Assets of passion: what are the tax implications?
The past decade has seen a significant increase in the number of people investing in alternative, luxury asset classes such as art, classic cars, whisky, coins and jewellery – as revealed by the 2019 Knight Frank Luxury Investment Index presented during the Value in the Classic Car Market (VCCM) Historic Automobile Group International (HAGI) conference in Knysna last month. What are the possible fiduciary and tax implications of investing in luxury items or ‘assets of passion’?
Investors usually purchase luxury collectable items in their personal capacities, but some still consider discretionary trusts as suitable vehicles to house these types of assets. Although trusts may have certain advantages, investments held in trusts or companies are no longer classified as personal use assets for tax purposes. If disposed of, any increase in value will therefore be subject to capital gains tax (CGT).
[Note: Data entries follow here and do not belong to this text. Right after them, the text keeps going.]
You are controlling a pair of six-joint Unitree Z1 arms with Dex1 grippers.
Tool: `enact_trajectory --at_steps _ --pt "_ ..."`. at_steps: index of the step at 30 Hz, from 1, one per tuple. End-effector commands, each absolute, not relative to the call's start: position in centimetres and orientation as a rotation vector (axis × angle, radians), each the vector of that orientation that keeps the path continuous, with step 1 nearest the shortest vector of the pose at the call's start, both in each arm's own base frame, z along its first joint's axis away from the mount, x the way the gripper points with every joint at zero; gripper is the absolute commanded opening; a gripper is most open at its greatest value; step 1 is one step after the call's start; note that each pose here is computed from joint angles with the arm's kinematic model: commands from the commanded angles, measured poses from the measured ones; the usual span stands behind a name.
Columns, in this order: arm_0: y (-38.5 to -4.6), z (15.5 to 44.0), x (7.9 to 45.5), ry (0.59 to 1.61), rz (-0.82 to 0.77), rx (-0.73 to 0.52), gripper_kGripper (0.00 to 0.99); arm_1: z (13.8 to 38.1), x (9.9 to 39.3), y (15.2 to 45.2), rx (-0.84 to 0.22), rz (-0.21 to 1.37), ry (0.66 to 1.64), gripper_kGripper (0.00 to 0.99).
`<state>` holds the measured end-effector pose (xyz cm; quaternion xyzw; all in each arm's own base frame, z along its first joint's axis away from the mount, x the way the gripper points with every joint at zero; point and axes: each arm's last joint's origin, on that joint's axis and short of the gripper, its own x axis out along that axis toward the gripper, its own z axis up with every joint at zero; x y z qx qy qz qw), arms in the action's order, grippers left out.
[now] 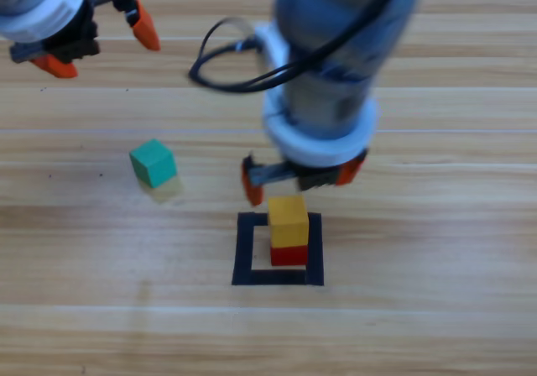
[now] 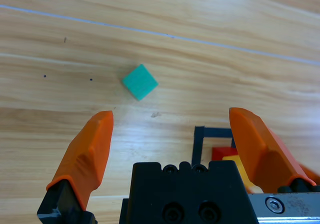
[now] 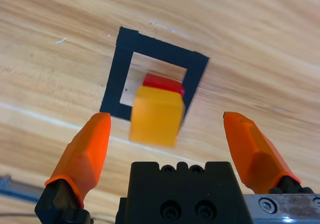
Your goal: Stack the blocks in the rectangular block: red at the bottom, yellow in the middle, green on top
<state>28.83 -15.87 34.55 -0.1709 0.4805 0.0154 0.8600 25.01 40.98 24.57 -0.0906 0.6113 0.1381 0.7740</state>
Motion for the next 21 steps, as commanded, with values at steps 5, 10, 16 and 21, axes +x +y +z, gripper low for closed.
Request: enact_trajectory --at_steps 5,10,16,21 --pt "-18.4 28.1 36.3 1.209 0.349 -0.463 0.965 35.4 16.2 22.6 -0.028 0.713 0.88 0.99" --pt "-19.5 26.0 38.1 1.267 0.458 -0.501 0.96 33.0 15.5 20.1 -0.117 0.635 0.895 0.99" --pt "-21.2 22.7 41.3 1.351 0.591 -0.475 0.96 30.2 15.0 19.4 -0.122 0.609 0.905 0.989" --pt "-21.2 21.7 41.6 1.374 0.608 -0.493 0.96 29.0 14.9 19.0 -0.133 0.602 0.89 0.989"
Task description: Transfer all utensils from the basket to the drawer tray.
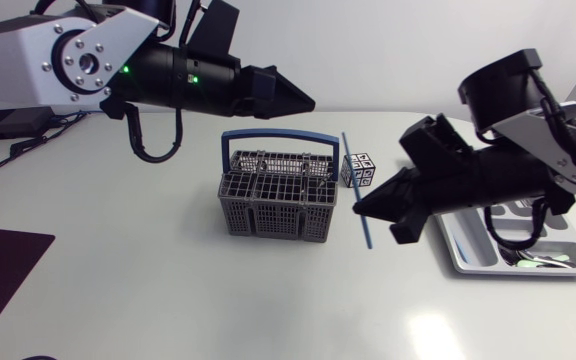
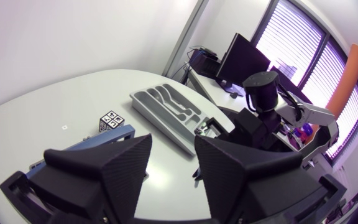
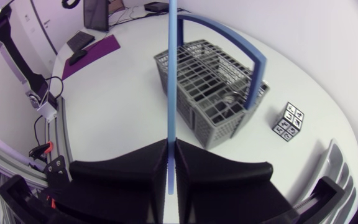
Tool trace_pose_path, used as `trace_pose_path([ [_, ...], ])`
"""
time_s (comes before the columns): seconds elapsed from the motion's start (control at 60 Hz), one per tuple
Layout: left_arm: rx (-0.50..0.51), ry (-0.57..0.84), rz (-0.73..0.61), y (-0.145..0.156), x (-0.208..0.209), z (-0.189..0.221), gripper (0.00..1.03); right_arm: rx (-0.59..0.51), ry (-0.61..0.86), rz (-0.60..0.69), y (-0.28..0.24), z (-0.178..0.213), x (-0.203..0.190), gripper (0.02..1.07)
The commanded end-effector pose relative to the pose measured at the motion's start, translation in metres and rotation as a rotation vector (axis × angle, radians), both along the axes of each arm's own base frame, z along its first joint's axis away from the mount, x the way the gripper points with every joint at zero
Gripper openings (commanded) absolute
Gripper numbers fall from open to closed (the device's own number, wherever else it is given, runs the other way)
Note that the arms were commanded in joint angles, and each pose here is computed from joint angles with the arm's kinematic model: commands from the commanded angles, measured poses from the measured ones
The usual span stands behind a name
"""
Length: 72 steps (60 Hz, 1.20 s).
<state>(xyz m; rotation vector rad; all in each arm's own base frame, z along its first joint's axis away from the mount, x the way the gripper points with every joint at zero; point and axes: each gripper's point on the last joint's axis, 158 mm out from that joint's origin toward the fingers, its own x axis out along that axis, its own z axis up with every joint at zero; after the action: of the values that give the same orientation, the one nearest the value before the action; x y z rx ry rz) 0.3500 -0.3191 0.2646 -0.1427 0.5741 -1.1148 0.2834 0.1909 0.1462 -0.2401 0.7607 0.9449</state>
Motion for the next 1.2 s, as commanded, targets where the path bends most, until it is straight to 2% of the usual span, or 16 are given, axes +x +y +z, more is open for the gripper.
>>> trace_pose_path([
  [0.0,-0.016,-0.032,0.033,0.005,0.009,0.014,0.54,-0.017,0.012,-0.053,-0.029,-0.008,0.004,0.08],
  [0.217,0.107,-0.086,0.117,0.010,0.025,-0.018,0.54,-0.055,0.035,-0.284,-0.112,-0.020,0.041,0.08],
  [0.45,0.324,-0.169,0.150,-0.002,0.028,-0.063,0.54,-0.104,0.117,-0.504,-0.197,-0.048,0.073,0.08],
  [0.783,0.586,-0.230,0.170,-0.015,0.031,-0.117,0.54,-0.148,0.249,-0.663,-0.256,-0.093,0.092,0.08],
  [1.083,0.719,-0.283,0.178,-0.032,0.034,-0.136,0.54,-0.153,0.349,-0.720,-0.278,-0.129,0.094,0.11],
  [1.1,0.721,-0.288,0.181,-0.034,0.034,-0.135,0.54,-0.157,0.354,-0.721,-0.278,-0.131,0.093,0.14],
  [1.133,0.730,-0.296,0.178,-0.037,0.034,-0.134,0.54,-0.158,0.359,-0.724,-0.279,-0.132,0.093,0.27],
  [1.183,0.744,-0.297,0.175,-0.041,0.033,-0.134,0.54,-0.157,0.364,-0.723,-0.278,-0.134,0.092,0.54],
])
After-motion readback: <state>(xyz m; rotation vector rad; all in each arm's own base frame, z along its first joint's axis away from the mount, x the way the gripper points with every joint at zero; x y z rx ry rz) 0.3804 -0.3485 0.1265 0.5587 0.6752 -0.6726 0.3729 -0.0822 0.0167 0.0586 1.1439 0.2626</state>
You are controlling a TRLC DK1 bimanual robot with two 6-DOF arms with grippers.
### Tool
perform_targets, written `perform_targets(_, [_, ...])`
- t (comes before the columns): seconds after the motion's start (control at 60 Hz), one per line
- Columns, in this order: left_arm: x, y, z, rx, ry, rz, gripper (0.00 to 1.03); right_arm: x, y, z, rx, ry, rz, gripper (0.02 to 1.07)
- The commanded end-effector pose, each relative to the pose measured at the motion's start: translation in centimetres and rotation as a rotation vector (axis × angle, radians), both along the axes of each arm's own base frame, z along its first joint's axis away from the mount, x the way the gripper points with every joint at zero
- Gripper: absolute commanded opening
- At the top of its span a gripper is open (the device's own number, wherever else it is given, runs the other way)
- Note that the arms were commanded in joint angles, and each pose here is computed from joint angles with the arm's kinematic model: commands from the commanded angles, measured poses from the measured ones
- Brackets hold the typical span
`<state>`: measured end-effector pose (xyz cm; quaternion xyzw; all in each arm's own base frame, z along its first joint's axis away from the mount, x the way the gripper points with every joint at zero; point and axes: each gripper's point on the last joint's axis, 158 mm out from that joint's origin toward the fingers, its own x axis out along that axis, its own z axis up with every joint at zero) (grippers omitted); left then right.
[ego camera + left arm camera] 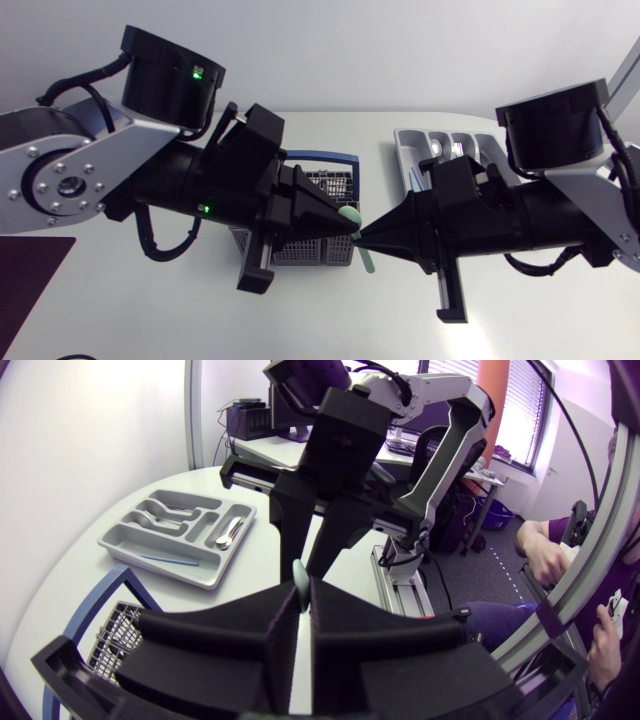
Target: Unload the cutlery basket into the drawer organizer.
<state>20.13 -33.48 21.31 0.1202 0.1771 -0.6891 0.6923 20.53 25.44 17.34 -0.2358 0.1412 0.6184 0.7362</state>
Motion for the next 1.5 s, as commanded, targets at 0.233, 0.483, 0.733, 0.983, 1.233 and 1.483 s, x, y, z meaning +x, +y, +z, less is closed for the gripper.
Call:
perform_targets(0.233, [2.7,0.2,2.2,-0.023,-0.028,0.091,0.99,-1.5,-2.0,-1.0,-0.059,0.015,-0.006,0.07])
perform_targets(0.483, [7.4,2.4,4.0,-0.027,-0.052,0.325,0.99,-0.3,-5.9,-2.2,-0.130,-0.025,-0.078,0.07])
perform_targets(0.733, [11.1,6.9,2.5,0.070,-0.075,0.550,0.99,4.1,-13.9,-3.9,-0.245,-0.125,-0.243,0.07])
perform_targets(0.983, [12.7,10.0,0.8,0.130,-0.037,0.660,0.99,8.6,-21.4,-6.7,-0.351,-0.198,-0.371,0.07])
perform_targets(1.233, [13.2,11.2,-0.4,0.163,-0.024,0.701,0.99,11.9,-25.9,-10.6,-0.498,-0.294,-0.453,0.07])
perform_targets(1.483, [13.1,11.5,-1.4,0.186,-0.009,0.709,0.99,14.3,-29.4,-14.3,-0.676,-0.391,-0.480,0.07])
In terms of the Income Tax Act 58 of 1962, only a natural person, or a special trust, can disregard a capital gain or loss when a personal use asset is sold. In effect this means that trustees selling an expensive art piece for a gain will be subject to CGT at trust rates, unless the capital gain is distributed to the trust beneficiaries, which will result in the gains being taxable in their hands. This also has a downside in that the gains distributed in this way will now form part of the beneficiaries’ estates.
It’s also crucial that collectable luxury assets are properly addressed in an investor’s last will and testament. Such items, for example, valuable art works, will generally be passed down from one generation to the next. However, what happens if the next generation decides not to carry on the tradition? The last will and testament should ideally provide the executor with the flexibility to sell an item to other collectors. This will ensure that it can be sold at a good price to someone who will take care of it.
Personal use items held by natural persons will form part of their estates when they die. It’s therefore advisable to ensure you have enough liquidity in your estate to pay any estate duty and other taxes upon your death. If you don’t, the executor of the estate will have to dispose of some of the assets to pay the relevant taxes. The executor may be forced to sell some of the collectable items in the estate to create liquidity, which could result in heirlooms not being passed on to the next generation as you intended.
The bottom line is that if you do decide to purchase collectable luxury items, you need to consider the implications of doing so either in your own name or that of a trust, especially the tax and estate duty consequences of each option. If held personally, ensure that your will deals with the complexities of these types of assets, and that you have enough liquidity available to cover any estate duty and other taxes to prevent any unintended consequences.